ASSIGNED TASK
From the data below, retype exactly the lines starting with the one that contains "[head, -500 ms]" and ending with the one that contains "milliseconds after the", both included.

DATA FOR ANALYSIS: Begin

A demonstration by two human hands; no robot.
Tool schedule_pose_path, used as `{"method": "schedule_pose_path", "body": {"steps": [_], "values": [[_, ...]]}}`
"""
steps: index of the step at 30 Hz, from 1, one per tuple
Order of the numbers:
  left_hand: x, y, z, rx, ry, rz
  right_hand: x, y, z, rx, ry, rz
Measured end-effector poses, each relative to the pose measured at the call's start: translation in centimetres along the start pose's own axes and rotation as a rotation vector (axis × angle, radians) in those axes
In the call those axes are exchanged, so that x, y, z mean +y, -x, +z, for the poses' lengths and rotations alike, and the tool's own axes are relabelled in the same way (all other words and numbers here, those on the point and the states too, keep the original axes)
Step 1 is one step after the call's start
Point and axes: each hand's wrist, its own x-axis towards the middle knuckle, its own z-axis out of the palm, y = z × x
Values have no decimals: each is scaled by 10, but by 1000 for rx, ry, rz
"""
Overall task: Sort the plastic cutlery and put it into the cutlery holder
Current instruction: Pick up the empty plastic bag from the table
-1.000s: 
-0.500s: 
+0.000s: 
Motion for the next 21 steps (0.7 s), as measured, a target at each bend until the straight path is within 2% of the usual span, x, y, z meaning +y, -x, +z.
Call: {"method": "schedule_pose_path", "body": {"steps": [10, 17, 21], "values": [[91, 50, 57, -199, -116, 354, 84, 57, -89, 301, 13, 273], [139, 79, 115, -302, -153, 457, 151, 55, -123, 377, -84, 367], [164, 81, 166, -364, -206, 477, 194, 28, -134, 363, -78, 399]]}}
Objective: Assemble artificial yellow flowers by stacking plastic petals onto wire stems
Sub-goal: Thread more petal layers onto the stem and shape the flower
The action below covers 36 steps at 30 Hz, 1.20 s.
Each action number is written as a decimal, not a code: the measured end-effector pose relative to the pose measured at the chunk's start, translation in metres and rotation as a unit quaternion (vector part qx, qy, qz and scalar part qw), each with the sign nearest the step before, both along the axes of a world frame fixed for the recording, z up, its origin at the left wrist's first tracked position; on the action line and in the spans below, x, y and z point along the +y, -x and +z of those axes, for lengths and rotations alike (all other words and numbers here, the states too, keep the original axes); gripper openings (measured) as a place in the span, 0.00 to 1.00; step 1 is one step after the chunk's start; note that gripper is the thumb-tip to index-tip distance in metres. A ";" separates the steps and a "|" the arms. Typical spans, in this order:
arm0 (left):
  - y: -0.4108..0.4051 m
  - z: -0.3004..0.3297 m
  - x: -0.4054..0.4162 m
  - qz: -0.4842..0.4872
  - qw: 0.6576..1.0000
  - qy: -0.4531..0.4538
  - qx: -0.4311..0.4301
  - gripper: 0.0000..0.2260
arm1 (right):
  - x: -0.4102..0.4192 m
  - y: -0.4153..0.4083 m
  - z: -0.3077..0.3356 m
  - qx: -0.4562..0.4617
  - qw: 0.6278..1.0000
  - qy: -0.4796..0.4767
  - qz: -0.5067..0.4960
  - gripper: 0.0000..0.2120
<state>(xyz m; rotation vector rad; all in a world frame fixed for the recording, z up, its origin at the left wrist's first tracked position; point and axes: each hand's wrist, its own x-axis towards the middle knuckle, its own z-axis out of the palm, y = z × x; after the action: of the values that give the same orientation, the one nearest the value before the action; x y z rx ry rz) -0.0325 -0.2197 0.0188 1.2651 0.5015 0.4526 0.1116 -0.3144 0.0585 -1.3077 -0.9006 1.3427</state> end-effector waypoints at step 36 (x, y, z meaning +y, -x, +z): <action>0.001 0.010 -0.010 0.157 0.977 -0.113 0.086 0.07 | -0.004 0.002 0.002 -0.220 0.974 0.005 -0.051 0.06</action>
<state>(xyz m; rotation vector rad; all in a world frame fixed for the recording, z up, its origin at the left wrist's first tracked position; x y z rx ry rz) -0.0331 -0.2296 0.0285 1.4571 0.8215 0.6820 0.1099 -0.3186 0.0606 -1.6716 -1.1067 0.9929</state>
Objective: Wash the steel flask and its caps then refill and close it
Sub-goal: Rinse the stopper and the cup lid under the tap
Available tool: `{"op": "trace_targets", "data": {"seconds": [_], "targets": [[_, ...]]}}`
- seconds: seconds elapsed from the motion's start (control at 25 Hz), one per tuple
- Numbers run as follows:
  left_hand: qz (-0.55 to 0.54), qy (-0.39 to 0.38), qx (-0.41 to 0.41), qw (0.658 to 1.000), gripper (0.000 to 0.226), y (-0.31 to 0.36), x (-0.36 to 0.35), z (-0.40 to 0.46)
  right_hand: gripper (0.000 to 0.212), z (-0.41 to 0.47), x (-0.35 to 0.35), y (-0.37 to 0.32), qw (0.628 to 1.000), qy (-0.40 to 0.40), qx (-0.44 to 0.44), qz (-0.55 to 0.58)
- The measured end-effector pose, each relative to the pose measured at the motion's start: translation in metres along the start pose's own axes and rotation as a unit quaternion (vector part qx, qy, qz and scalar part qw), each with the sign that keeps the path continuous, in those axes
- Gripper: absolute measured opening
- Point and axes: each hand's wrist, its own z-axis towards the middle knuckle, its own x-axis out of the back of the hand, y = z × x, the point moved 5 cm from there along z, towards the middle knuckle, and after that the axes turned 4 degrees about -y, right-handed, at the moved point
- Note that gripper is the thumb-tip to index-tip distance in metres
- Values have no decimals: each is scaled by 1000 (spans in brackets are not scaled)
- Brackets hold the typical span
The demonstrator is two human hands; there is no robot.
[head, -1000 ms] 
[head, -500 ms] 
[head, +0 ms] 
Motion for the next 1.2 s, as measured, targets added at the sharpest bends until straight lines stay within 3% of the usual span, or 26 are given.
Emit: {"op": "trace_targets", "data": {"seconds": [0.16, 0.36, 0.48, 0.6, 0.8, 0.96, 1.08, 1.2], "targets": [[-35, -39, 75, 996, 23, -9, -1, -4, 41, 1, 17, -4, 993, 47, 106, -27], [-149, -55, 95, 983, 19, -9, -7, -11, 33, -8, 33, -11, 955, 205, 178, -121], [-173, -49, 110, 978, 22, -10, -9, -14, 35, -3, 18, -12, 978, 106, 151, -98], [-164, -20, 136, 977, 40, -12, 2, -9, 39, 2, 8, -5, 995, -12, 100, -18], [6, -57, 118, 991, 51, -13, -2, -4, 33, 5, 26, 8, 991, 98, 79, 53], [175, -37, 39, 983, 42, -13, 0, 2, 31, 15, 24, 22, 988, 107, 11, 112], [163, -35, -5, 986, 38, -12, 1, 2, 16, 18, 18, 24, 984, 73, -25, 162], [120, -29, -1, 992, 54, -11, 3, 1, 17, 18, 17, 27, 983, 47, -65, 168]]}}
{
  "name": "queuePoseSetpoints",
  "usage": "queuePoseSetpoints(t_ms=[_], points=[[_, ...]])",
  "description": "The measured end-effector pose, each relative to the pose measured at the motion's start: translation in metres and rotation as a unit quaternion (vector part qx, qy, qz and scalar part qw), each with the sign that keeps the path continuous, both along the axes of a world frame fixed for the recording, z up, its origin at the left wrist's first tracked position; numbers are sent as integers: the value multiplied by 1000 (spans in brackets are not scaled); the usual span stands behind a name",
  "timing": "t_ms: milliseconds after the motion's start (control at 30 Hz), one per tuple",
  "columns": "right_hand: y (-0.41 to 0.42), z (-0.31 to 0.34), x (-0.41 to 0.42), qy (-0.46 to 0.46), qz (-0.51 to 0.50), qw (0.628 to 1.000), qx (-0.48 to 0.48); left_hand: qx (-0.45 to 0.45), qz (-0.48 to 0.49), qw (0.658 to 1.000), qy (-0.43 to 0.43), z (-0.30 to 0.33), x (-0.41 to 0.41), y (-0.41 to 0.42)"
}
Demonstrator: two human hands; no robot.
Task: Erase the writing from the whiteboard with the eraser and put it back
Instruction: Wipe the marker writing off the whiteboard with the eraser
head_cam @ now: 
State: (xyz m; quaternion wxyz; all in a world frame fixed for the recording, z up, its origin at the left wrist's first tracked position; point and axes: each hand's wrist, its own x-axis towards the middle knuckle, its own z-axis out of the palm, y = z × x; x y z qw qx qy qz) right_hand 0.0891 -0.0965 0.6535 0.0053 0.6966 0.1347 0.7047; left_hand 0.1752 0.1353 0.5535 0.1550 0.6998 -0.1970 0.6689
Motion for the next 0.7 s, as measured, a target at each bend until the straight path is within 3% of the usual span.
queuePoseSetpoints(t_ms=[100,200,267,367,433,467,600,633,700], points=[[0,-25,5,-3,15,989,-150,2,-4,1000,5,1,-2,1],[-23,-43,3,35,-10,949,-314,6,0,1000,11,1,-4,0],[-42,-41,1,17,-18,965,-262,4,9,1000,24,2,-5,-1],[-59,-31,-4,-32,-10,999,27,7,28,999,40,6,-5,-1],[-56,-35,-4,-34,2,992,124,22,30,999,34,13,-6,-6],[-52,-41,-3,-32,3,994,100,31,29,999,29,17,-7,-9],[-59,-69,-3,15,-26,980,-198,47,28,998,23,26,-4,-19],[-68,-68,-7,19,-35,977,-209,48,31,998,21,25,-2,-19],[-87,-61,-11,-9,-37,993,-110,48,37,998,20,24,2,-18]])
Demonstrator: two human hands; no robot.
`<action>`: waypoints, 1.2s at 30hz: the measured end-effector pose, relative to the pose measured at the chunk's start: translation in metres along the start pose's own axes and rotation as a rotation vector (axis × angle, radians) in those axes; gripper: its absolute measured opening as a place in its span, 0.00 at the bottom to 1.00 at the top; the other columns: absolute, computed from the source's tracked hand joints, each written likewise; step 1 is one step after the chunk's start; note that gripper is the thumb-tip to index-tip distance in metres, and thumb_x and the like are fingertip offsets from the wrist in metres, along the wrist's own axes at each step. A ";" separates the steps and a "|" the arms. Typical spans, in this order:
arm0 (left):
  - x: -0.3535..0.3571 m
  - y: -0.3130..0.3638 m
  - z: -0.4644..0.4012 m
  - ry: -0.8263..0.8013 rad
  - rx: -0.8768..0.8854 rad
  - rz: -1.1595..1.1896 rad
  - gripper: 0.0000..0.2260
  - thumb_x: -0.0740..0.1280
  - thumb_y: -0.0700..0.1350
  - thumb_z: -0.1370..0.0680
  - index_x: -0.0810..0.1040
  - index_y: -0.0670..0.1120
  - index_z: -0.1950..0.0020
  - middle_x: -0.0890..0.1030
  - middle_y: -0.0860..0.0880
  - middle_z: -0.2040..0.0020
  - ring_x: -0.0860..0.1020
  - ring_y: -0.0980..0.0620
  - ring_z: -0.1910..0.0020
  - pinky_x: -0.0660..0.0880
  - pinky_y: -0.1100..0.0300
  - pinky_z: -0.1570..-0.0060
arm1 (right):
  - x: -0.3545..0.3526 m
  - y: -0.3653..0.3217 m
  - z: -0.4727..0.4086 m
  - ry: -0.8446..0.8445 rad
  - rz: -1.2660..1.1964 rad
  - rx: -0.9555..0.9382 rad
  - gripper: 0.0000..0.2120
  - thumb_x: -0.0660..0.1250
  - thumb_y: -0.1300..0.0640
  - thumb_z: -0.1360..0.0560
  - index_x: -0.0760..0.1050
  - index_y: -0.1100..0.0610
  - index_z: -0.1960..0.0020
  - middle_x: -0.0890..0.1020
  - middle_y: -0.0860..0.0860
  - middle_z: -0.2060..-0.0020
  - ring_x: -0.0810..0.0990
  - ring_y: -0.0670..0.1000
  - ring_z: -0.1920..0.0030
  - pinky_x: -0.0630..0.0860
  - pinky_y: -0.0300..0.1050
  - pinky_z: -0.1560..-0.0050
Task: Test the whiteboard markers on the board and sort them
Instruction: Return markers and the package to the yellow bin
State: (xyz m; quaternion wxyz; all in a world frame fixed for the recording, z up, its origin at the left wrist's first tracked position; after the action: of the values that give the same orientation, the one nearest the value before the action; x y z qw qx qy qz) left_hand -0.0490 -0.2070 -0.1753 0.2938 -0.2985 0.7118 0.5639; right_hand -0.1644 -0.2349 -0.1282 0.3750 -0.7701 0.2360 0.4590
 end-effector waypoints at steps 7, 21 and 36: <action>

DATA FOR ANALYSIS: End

RESPONSE AREA
[head, -500 ms] 
[head, +0 ms] 
Motion for the next 1.2 s, as measured, targets added at the sharpest bends until straight lines stay within 3% of the usual span, or 26 are given.
Emit: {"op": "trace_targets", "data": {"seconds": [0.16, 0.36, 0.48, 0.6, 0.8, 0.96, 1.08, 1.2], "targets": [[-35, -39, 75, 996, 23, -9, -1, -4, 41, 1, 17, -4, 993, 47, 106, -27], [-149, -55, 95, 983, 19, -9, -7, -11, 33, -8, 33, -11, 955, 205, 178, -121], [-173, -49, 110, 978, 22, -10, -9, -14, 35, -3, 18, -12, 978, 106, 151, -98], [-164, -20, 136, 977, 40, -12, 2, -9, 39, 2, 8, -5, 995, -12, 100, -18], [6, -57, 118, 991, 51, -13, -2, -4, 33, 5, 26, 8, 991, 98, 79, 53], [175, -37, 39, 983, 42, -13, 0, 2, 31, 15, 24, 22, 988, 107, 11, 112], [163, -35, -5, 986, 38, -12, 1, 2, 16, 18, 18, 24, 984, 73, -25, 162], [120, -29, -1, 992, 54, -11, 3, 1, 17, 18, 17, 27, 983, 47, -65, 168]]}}
{
  "name": "queuePoseSetpoints",
  "usage": "queuePoseSetpoints(t_ms=[_], points=[[_, ...]])",
  "description": "The measured end-effector pose, each relative to the pose measured at the motion's start: translation in metres and rotation as a unit quaternion (vector part qx, qy, qz and scalar part qw), each with the sign that keeps the path continuous, both along the axes of a world frame fixed for the recording, z up, its origin at the left wrist's first tracked position; numbers are sent as integers: the value multiplied by 1000 (spans in brackets are not scaled); the usual span stands behind a name",
  "timing": "t_ms: milliseconds after the motion's start (control at 30 Hz), one per tuple",

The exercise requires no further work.